Purpose: To define the effect of localized limbal injury in the development of regional limbal epithelial dysfunction in the mouse cornea

Methods: Adult 4-months-old C57BL6J mice were used to develop different models of limbal dysfunction according to the statement for the use of animals in Association for Research in Vision and Ophthalmology. Limbal injury was inflicted by corneal limbal epithelium ablation using Alger brush or fine electrode thermal cauterization in different limbal locations (superior nasal, superior temporal, inferior nasal, inferior temporal quadrants, upper, lower, temporal and nasal halves). Whole (360 degrees) limbal ablation was also performed. Slit-lamp examination was used to detect late fluorescein surface staining. Whole mount Immunofluorescent staining for Cytokeratins 12 and 8 were used to evaluate corneal surface cell types 2 months after the injuries.
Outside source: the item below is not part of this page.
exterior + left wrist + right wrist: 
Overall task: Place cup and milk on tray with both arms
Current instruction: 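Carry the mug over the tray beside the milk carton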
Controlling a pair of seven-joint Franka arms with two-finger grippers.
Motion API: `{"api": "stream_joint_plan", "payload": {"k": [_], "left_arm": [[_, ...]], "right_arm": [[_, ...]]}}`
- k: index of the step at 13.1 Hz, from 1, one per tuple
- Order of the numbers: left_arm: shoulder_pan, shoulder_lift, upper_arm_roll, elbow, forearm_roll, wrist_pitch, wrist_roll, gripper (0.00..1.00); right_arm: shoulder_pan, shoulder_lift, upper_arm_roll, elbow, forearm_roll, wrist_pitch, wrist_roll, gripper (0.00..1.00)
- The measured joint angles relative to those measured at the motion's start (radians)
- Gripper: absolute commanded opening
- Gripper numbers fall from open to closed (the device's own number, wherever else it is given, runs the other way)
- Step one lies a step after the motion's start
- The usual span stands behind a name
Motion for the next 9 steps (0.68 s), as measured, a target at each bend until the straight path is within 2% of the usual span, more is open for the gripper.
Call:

Results: Limbal injury in quadrants (90 degrees) did not cause any epitheliopathy (late fluorescein staining) in any location (superior nasal, superior temporal, inferior nasal or inferior temporal) in slit-lamp examination or whole mount staining compared to unwounded control 2 months after the injury. In contrast 180 degrees of limbal injury resulted in a mild epitheliopathy in the corresponding half of cornea. 360 degrees of limbal ablation using Alger brush resulted in partial limbal stem cell deficiency which was more severe with neovascularization and a more complete loss of Cytokeratin12 if an additional 360 degree round of ablation was performed at the time injury.

Conclusions: At least a 180 degrees of limabl injury is required in mouse model of limbal stem cell deficiency for development of epitheliopathy manifested by late fluorescein staining 2 months after the injury. By increasing the severity of limbal injury by performing an additional round of 360 degrees of mechanical limbal ablation a more complete model of limbal stem cell deficiency with severe neovascularization can be achieved.